Banning kids on bikes

Portlanders are raging against a new piece of proposed Oregon legislation that would ban the transportation of children younger than six on bikes or in bicycle trailers.  Engaging this kind of prot0-fascist Nanny State thinking with reason  is a waste of time, so I won’t bother doing so.  Instead I ask the question, haven’t we brought this on ourselves?

"Ready for a safe relaxing ride in the Bakfiets, kids? Oh, Kevin, did you forget your flack vest in the house again?"

Anglo cyclists opened the door to the all out banning of kids on bikes on the day they bought into the culture of fear and bike helmets. One of the most innocent and healthy activities ever devised, cycling, has been made dangerous and fringe in the eyes of the public. Why? Because cycling advocates in the USA and Britain push helmets harder than anybody. The very standard bearers and champions of cycling have encased the heads of their families in foam. The precedent is set. Cycling is very dangerous. ‘You only get one brain” and other pithy simplifications spew forth from the lips of the “friends of cycling.”

It’s not hard to understand how a misguided legislator who is unfamiliar with cycling, one who is “for the children,” could reach the conclusion that young kids might as well just be banned from bikes and trailers, when virtually all cyclists wear the mark of an extreme risk taker: a cycling helmet. Look at the picture above from Oregon Live and ask yourself if this looks like a family out for a leisurely ride, or a family that is about to take part in some bizarre new sport called bike-chariot roller derby?

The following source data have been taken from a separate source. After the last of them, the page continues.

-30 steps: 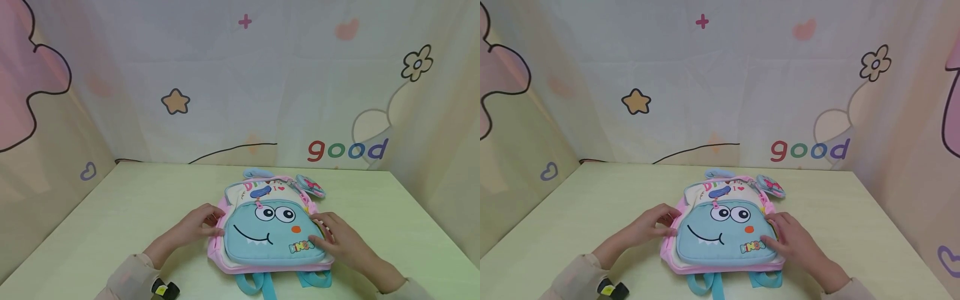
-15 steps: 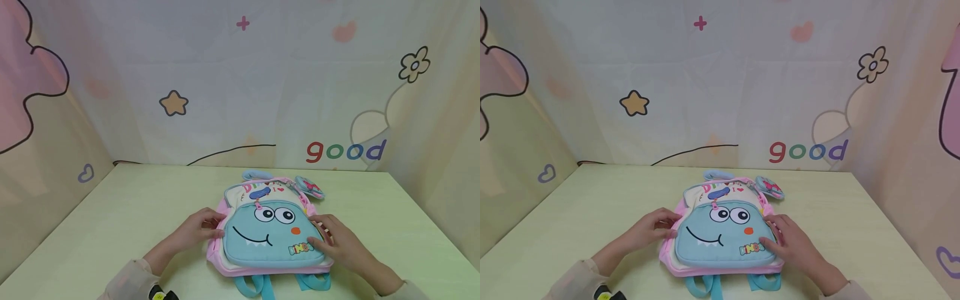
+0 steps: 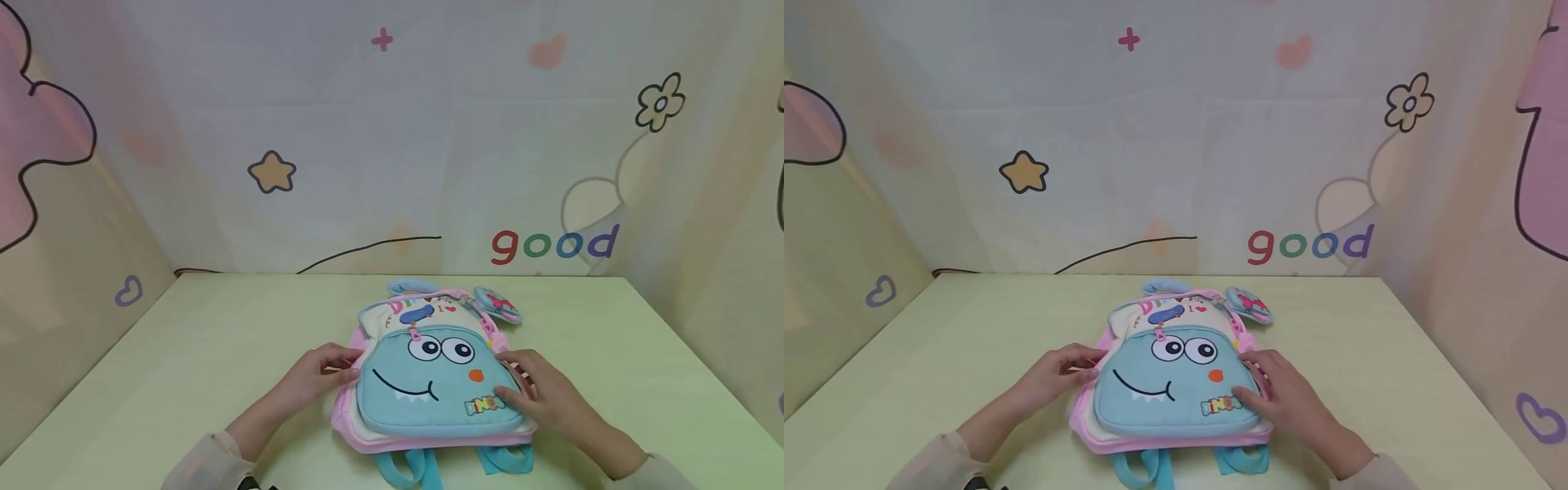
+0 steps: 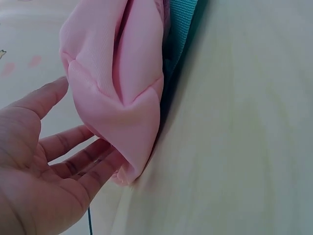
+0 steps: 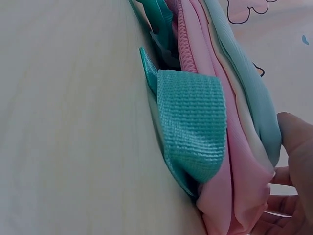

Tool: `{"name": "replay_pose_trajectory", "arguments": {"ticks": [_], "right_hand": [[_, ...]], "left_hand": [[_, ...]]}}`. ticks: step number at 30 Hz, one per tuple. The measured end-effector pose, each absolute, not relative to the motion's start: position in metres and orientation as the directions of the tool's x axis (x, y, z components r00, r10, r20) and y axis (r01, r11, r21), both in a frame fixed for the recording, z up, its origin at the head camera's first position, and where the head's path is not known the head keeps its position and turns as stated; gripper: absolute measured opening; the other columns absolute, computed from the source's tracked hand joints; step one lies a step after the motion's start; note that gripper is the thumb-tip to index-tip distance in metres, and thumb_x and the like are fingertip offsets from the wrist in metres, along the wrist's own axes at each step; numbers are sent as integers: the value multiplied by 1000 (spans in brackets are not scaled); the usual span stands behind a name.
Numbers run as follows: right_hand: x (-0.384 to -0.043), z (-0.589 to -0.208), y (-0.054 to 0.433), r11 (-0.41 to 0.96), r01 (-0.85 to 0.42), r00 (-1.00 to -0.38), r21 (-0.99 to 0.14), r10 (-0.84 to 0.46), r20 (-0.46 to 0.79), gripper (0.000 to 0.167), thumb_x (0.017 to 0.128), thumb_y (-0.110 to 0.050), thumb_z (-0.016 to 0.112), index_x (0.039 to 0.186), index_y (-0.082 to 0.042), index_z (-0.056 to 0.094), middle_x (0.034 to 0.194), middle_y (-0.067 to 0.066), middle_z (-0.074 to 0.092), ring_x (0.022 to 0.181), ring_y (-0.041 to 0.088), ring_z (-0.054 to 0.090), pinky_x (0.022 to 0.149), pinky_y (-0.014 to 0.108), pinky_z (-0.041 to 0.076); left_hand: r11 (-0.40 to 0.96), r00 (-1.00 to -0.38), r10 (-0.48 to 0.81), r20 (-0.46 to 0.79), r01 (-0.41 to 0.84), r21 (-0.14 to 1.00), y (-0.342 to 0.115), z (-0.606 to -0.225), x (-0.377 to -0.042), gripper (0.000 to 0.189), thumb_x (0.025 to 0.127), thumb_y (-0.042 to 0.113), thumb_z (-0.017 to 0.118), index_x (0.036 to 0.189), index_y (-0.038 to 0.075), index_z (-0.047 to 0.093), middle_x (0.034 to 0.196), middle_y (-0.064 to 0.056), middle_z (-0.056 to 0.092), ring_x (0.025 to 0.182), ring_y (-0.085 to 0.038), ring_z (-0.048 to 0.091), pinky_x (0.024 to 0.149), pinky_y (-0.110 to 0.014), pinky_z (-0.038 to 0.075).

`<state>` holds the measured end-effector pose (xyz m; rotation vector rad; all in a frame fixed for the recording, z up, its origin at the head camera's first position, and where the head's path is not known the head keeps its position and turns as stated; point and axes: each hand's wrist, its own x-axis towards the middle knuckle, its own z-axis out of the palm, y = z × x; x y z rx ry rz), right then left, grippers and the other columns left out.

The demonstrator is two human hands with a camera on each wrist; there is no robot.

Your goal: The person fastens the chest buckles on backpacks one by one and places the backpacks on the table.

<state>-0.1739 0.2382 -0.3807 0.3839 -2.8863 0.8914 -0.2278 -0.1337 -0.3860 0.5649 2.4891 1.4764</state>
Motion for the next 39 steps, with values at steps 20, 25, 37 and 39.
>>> {"name": "replay_pose_trajectory", "arguments": {"ticks": [20,25,37,39], "right_hand": [[-174,-383,236,771,-213,-977,-600,-159,141,58,86,-44,68,133,-14,52,126,8,56,107,19,55,82,24,51],[-173,-384,234,745,-215,-977,-632,-156,149,56,87,-42,67,131,-12,53,124,7,57,107,18,55,83,23,51],[-174,-391,231,702,-254,-966,-665,-155,205,51,89,-37,66,131,-11,53,123,6,57,107,19,55,85,22,51],[-174,-391,231,697,-240,-970,-676,-146,195,51,89,-37,66,131,-11,52,124,6,57,108,19,54,85,22,51]], "left_hand": [[347,-888,451,95,272,897,-135,-367,-223,51,89,24,68,135,7,55,130,-16,56,118,-32,57,95,-34,53],[342,-865,485,127,321,883,-138,-359,-221,50,91,22,65,137,6,52,133,-17,54,122,-35,55,99,-34,51],[369,-834,509,211,433,822,-138,-337,-225,48,91,23,63,136,9,52,132,-12,57,116,-28,54,99,-39,47],[369,-834,502,228,445,816,-136,-333,-225,47,90,23,65,133,10,54,128,-11,59,114,-27,54,96,-34,48]]}}
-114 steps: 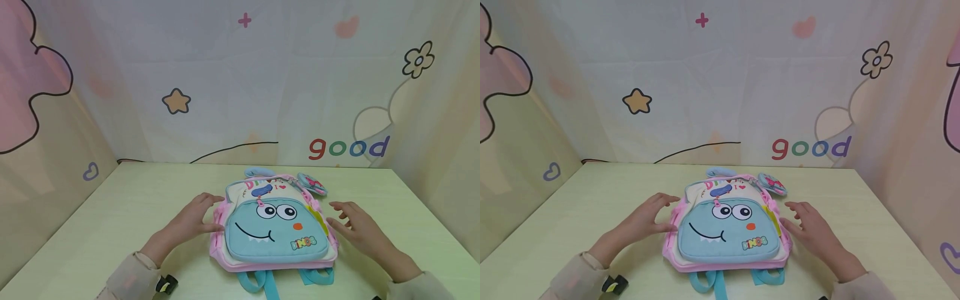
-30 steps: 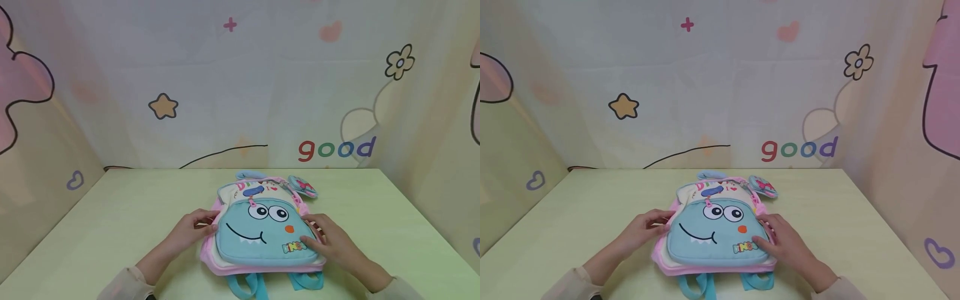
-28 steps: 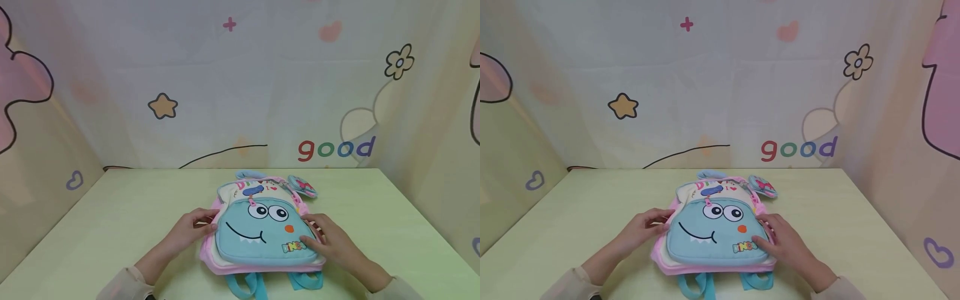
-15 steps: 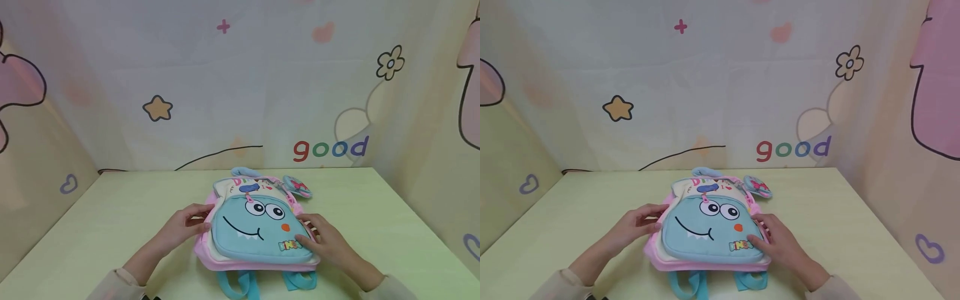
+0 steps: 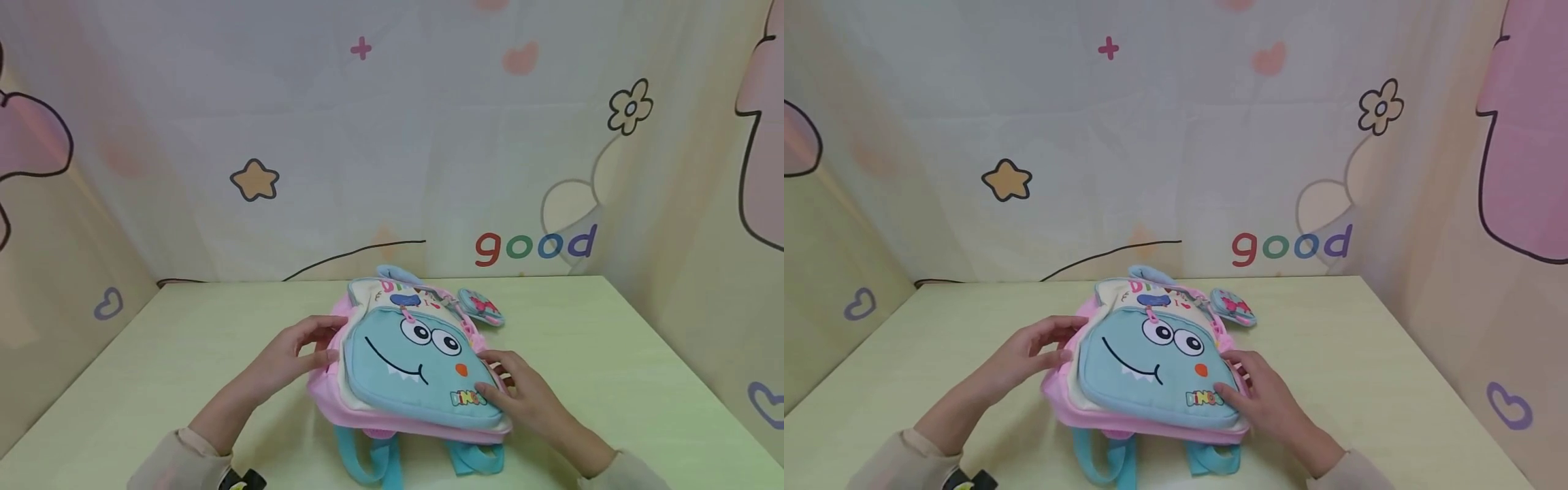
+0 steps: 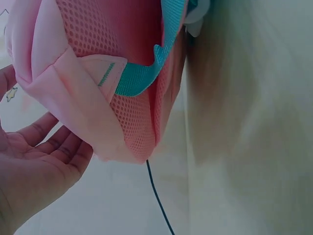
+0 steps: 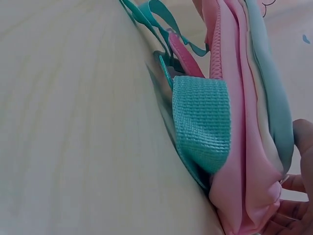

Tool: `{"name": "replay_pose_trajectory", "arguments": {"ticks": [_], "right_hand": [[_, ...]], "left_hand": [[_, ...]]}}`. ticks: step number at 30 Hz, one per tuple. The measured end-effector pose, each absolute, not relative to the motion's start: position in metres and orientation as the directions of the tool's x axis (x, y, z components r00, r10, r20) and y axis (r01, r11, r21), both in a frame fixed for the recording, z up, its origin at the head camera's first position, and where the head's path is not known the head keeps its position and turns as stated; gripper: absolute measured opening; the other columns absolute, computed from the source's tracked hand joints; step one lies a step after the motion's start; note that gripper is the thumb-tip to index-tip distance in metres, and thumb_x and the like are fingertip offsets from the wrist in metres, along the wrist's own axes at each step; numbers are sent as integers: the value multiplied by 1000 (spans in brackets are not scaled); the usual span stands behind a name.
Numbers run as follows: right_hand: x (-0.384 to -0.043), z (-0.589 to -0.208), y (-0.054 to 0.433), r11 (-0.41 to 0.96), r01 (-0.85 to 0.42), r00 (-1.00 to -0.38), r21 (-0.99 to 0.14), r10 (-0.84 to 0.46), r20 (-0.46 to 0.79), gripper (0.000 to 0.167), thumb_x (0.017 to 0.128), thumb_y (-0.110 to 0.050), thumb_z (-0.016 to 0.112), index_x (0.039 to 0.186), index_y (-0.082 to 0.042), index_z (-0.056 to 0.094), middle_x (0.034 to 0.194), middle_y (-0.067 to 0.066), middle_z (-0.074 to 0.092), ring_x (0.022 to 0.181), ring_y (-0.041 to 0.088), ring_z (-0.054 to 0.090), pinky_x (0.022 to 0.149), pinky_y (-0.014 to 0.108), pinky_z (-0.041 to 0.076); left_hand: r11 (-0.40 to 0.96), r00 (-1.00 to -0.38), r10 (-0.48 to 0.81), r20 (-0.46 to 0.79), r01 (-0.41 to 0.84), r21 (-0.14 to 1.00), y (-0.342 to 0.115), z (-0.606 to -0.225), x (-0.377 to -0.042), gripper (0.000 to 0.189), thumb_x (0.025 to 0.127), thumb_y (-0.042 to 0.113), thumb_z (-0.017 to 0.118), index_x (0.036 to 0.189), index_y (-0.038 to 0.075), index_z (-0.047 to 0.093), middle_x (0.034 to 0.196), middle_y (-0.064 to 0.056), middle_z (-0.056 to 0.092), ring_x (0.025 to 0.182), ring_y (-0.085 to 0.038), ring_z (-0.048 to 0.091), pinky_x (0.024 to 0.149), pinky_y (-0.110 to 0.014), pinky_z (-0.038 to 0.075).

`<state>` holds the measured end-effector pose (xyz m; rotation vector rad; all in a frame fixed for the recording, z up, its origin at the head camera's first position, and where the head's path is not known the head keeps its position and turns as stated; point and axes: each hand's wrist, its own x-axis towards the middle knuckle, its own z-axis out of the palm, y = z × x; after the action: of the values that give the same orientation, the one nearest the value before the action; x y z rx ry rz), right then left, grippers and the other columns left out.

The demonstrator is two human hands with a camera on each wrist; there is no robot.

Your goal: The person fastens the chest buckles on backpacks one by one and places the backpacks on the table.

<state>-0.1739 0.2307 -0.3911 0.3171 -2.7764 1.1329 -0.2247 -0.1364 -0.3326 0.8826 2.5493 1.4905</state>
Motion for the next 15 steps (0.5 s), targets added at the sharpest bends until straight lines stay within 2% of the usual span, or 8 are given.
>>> {"name": "replay_pose_trajectory", "arguments": {"ticks": [7,15], "right_hand": [[-172,-390,225,633,-224,-975,-741,-133,180,49,90,-35,65,131,-11,51,125,6,56,110,20,54,88,23,51],[-172,-393,221,507,-239,-970,-828,-161,181,48,92,-28,64,132,-6,49,127,10,56,111,23,53,87,20,50]], "left_hand": [[384,-835,471,283,483,787,-131,-314,-224,42,89,26,65,129,14,57,122,-4,62,109,-23,52,93,-35,47],[372,-826,462,324,512,774,-121,-292,-221,46,89,34,63,129,13,55,128,-8,58,126,-29,50,104,-48,46]]}}
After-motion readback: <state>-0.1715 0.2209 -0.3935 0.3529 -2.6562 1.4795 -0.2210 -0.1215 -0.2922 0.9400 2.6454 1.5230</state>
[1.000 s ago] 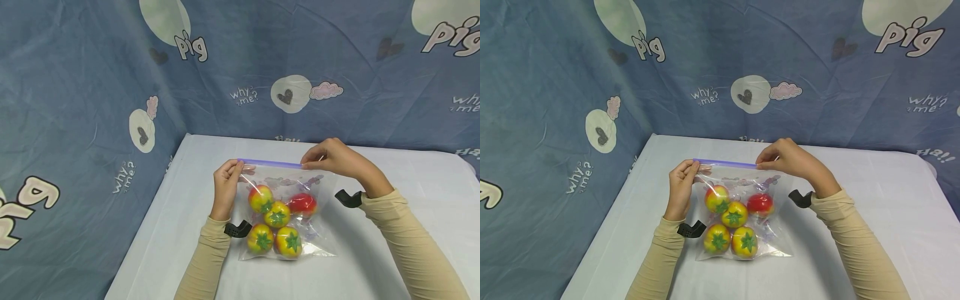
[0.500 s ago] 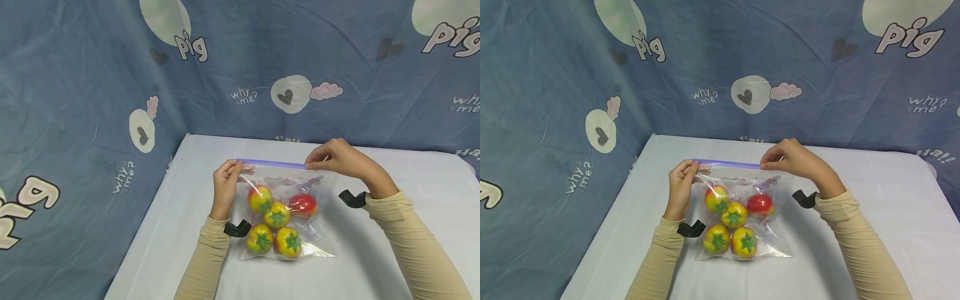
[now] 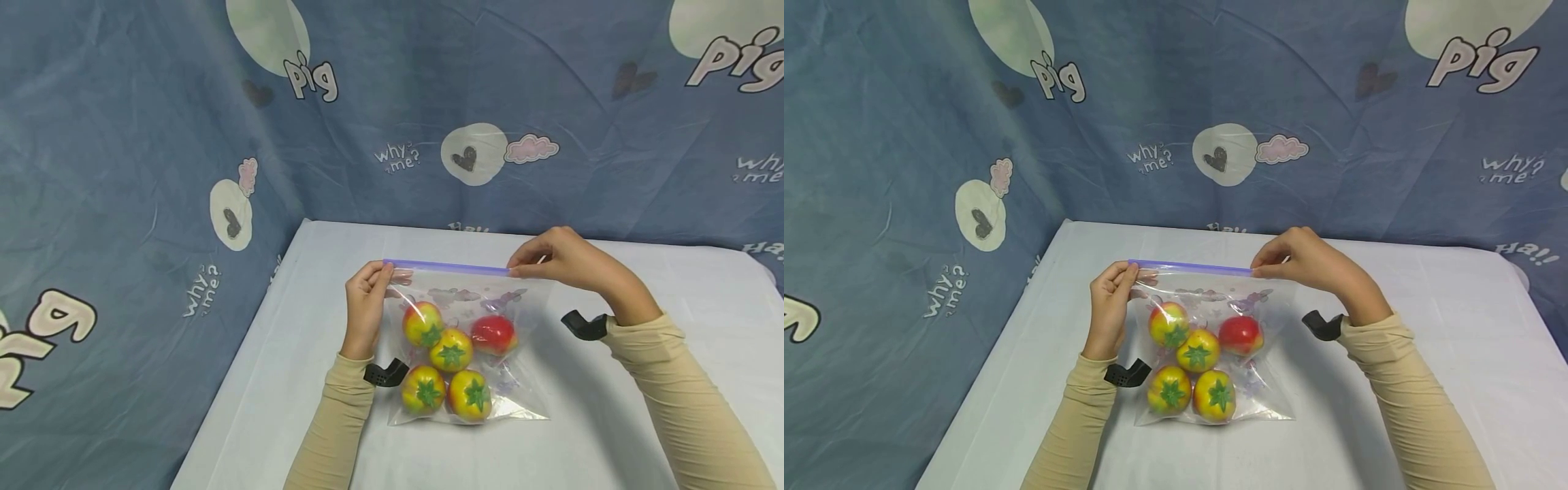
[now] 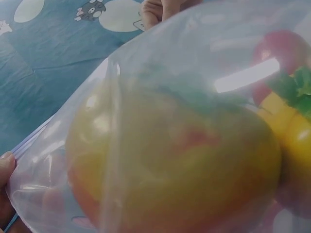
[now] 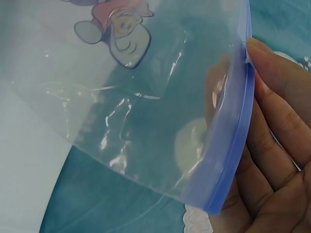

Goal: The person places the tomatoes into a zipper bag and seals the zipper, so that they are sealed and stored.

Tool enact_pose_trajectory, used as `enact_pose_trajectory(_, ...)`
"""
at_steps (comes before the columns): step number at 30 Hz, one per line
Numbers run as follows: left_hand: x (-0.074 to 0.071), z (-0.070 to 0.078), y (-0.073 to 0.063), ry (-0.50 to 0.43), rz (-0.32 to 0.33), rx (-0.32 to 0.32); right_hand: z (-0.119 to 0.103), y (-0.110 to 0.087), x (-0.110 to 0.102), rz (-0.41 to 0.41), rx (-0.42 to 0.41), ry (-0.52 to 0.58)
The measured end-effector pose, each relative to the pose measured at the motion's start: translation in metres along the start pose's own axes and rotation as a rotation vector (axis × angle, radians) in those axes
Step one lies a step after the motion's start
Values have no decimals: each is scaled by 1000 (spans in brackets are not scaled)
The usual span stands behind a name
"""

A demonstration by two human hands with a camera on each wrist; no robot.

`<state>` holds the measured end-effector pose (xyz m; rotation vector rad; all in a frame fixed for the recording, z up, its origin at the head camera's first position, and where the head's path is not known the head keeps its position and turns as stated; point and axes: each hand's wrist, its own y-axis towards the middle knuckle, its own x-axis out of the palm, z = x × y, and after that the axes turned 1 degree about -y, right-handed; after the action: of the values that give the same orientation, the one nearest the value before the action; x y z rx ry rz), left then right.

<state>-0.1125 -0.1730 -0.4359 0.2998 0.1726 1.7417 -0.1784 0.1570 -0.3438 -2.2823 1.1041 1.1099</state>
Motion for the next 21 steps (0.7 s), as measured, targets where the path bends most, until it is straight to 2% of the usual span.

Also cited in the Oregon Live article is a spokesperson for Burley Design who, while obviously opposed to the legislation, sees it as an opportunity to strengthen the company’s market share by, instead of baning kids on bikes, mandating a regulatory safety standard for trailers that you can bet Burley’s products measure up to.  Similar to Bell’s support of mandatory helmet legislation in Australia, this proves that every unneeded regulation from the public sector will attract whorish bedfellows from the private sector in pursuit of profit.

I was warming to the idea of helmets as a choice and lowering my guard on the issue.  Now it appears that those of us who have not bought into the culture of fear must wake up.  Pandora’s box has been opened.  Cycling advocates that use fear and emotion to push a dangerous picture of cycling must be talked into a different tactic.  The future of a car free lifestyle for families with kids depends on it.

2 responses to “Banning kids on bikes

  1. Yes, there is a strange reception of fear, and health and safety in Anglo-Saxon countries. Instead of identifying the real danger on roads, i.e. motorists, instead of calming that danger down with speed limits, even banning them from special home zones or installing proper cycling infrastructure like cycle lanes on roads (mandatory with clear solid lines) or off road cycle paths – people are forced to protect themselves with helmets. Not to be able to transport kids on a bike means you have to walk, bus or drive with every toddler. Very social towards people without cars. Or you have to drive: Good-bye to any concept of avoiding CO2-Emission, good-bye to any attempt of reducing the danger for cyclists (you are a motorist then), good-bye to any concept of reducing noise in urban areas, good-bye to the idea that kids might want to play out on their road (as we did when we were small). The car gets priority even more and cyclists (and their kids) are cheated under the banner of health and safety by forcing them under helmets or even banning kids from their parents’ bikes. Hallelujah, let us dance around the car….

  2. I politely disagree with your argument, while I agree that the legislation is silly and over-reach. But helmets are not the problem. Nor does that photo you feature show anything wrong. As a parent myself I believe that having your tot wear a helmet from their first biking experience is not (only) about protecting them from the unwanted dangers (including drivers with whom we bikers must share the road). Rather, it helps us teach our kids that helmets in many biking circumstances are life-saving. I watched my neighborhood friend get hit by a van at age 9 and was killed by the immediate impact – not with the car, but with the road. At age 9 in the 80s there was definitely no helmet. This alone is reason to ask my child to wear a helmet.

    And I will say this – my child loves her helmet! It makes her happy. She gets excited to put it on. Not because she sees it as a restriction to a joyous ride on a bike; but because it means we are going on a joyous ride on a bike.

    Your argument sounds all too familiar to those who argue against seat belt mandates, too. I don’t buy it.

    That all said, I love that you’re promoting biking with kids in the city (MSP). For the two years we lived there, our family (then 1-3 year old) biked as soon as the paths were clear of snow.